= Exercise =
Print out the data precisely as it appears here, with no pictures.

***** The data

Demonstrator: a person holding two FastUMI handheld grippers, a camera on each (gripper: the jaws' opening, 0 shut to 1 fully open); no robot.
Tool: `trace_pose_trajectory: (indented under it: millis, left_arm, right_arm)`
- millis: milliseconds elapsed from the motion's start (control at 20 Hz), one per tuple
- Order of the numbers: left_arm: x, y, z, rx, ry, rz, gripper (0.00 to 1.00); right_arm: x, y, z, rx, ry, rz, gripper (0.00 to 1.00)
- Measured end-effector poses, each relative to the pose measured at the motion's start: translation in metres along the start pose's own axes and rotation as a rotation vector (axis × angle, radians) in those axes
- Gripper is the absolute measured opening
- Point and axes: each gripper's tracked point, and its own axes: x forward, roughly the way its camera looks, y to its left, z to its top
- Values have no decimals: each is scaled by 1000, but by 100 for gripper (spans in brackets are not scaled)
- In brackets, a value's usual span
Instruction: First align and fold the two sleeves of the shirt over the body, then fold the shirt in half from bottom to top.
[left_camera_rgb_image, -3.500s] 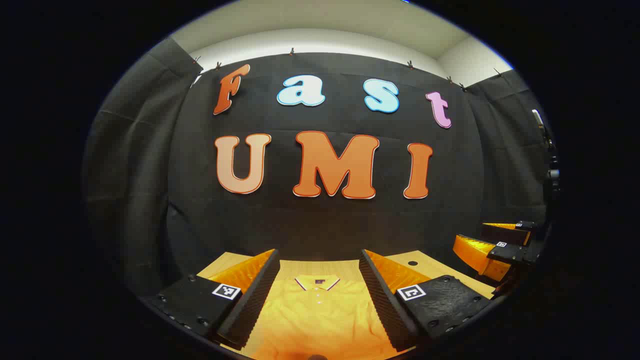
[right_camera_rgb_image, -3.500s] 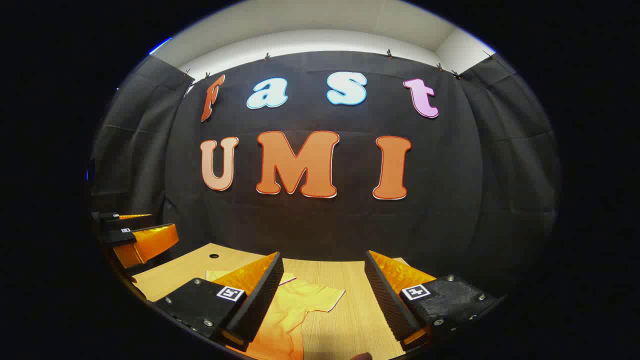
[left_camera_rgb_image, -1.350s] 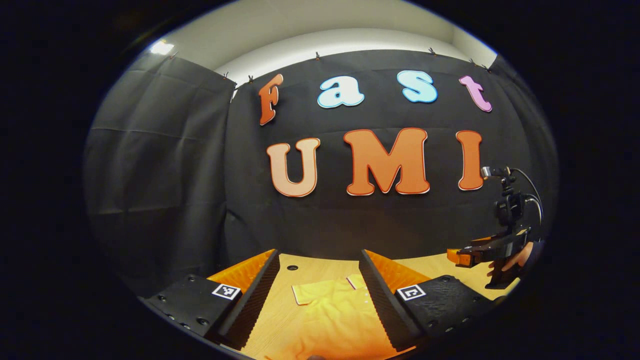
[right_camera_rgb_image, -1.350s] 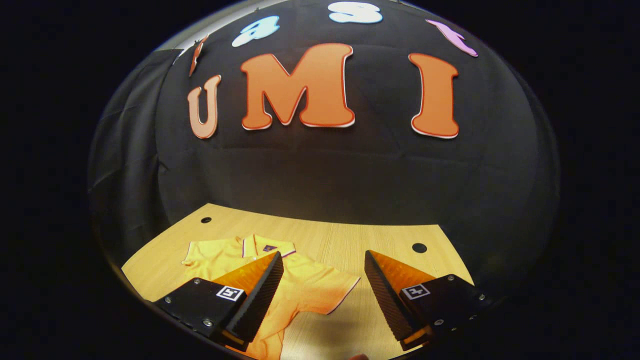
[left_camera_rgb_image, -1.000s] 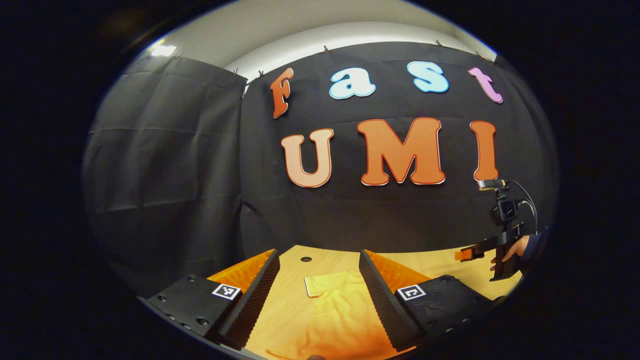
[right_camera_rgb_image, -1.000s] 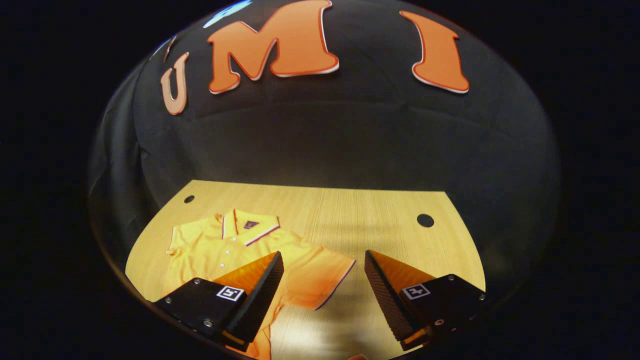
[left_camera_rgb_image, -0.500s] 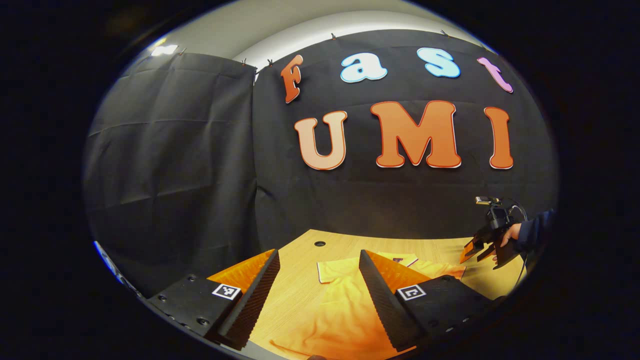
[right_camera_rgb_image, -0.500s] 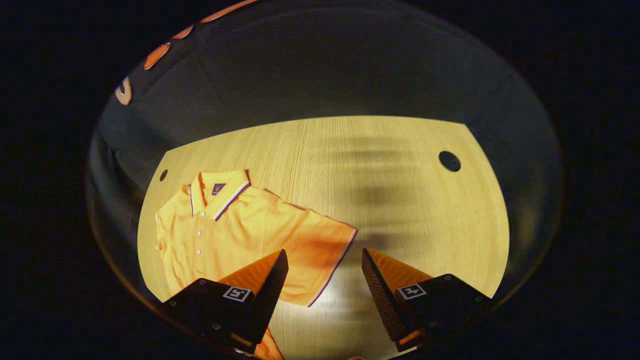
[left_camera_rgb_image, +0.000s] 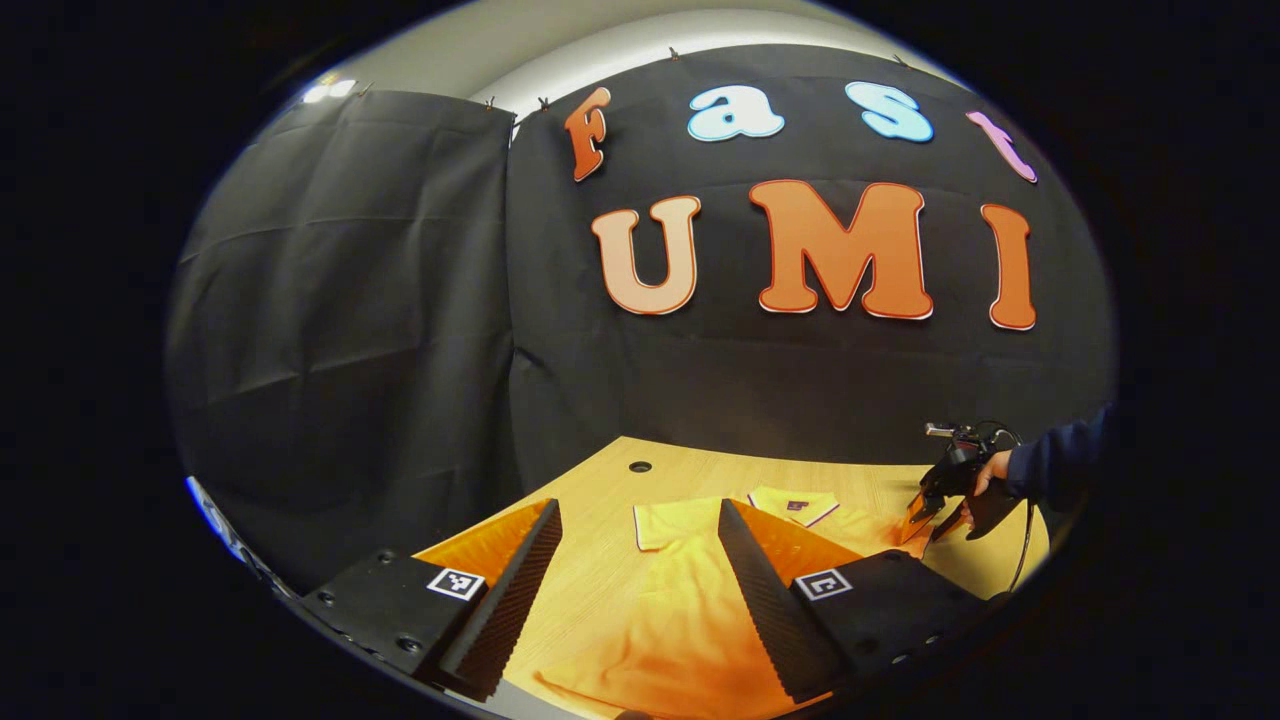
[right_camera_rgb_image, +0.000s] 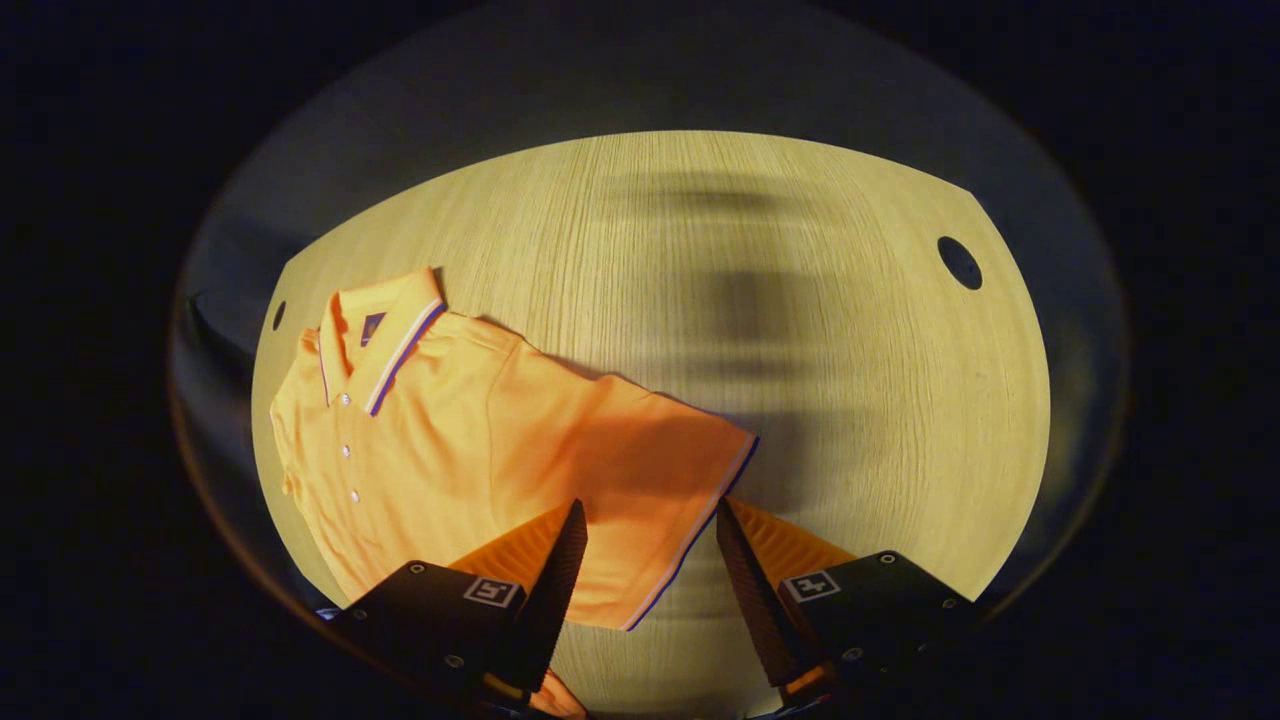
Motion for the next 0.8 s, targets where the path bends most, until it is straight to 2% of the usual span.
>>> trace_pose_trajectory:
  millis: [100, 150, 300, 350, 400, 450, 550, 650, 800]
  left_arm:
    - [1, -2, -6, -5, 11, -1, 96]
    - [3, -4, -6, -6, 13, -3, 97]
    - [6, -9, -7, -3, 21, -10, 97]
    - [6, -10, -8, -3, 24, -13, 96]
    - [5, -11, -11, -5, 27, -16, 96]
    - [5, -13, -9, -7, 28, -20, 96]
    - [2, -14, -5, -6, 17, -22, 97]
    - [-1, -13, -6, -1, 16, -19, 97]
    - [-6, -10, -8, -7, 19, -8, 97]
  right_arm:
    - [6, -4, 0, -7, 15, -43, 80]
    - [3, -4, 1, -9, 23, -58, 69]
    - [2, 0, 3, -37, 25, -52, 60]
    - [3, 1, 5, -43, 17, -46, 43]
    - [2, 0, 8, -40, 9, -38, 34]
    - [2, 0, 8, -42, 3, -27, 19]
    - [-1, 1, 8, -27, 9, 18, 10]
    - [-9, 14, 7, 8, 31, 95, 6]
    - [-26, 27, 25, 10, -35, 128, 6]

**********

= Answer to the exercise =
Demonstrator: a person holding two FastUMI handheld grippers, a camera on each (gripper: the jaws' opening, 0 shut to 1 fully open); no robot.
Tool: `trace_pose_trajectory: (indented under it: millis, left_arm, right_arm)`
- millis: milliseconds elapsed from the motion's start (control at 20 Hz), one per tuple
- Order of the numbers: left_arm: x, y, z, rx, ry, rz, gripper (0.00 to 1.00); right_arm: x, y, z, rx, ry, rz, gripper (0.00 to 1.00)
- Measured end-effector poses, each relative to the pose measured at the motion's start: translation in metres along the start pose's own axes and rotation as a rotation vector (axis × angle, radians) in those axes
- Gripper is the absolute measured opening
- Point and axes: each gripper's tracked point, and its own axes: x forward, roughly the way its camera looks, y to its left, z to its top
- Values have no decimals: each is scaled by 1000, but by 100 for gripper (spans in brackets are not scaled)
- In brackets, a value's usual span
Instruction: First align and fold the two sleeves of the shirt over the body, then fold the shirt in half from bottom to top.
[left_camera_rgb_image, -3.500s] 
[right_camera_rgb_image, -3.500s] 
[left_camera_rgb_image, -1.350s] 
[right_camera_rgb_image, -1.350s] 
[left_camera_rgb_image, -1.000s] 
[right_camera_rgb_image, -1.000s] 
[left_camera_rgb_image, -0.500s] 
[right_camera_rgb_image, -0.500s] 
[left_camera_rgb_image, +0.000s] 
[right_camera_rgb_image, +0.000s] 
Motion for the next 0.8 s, targets where the path bends most, until it is straight to 2% of the usual span.
>>> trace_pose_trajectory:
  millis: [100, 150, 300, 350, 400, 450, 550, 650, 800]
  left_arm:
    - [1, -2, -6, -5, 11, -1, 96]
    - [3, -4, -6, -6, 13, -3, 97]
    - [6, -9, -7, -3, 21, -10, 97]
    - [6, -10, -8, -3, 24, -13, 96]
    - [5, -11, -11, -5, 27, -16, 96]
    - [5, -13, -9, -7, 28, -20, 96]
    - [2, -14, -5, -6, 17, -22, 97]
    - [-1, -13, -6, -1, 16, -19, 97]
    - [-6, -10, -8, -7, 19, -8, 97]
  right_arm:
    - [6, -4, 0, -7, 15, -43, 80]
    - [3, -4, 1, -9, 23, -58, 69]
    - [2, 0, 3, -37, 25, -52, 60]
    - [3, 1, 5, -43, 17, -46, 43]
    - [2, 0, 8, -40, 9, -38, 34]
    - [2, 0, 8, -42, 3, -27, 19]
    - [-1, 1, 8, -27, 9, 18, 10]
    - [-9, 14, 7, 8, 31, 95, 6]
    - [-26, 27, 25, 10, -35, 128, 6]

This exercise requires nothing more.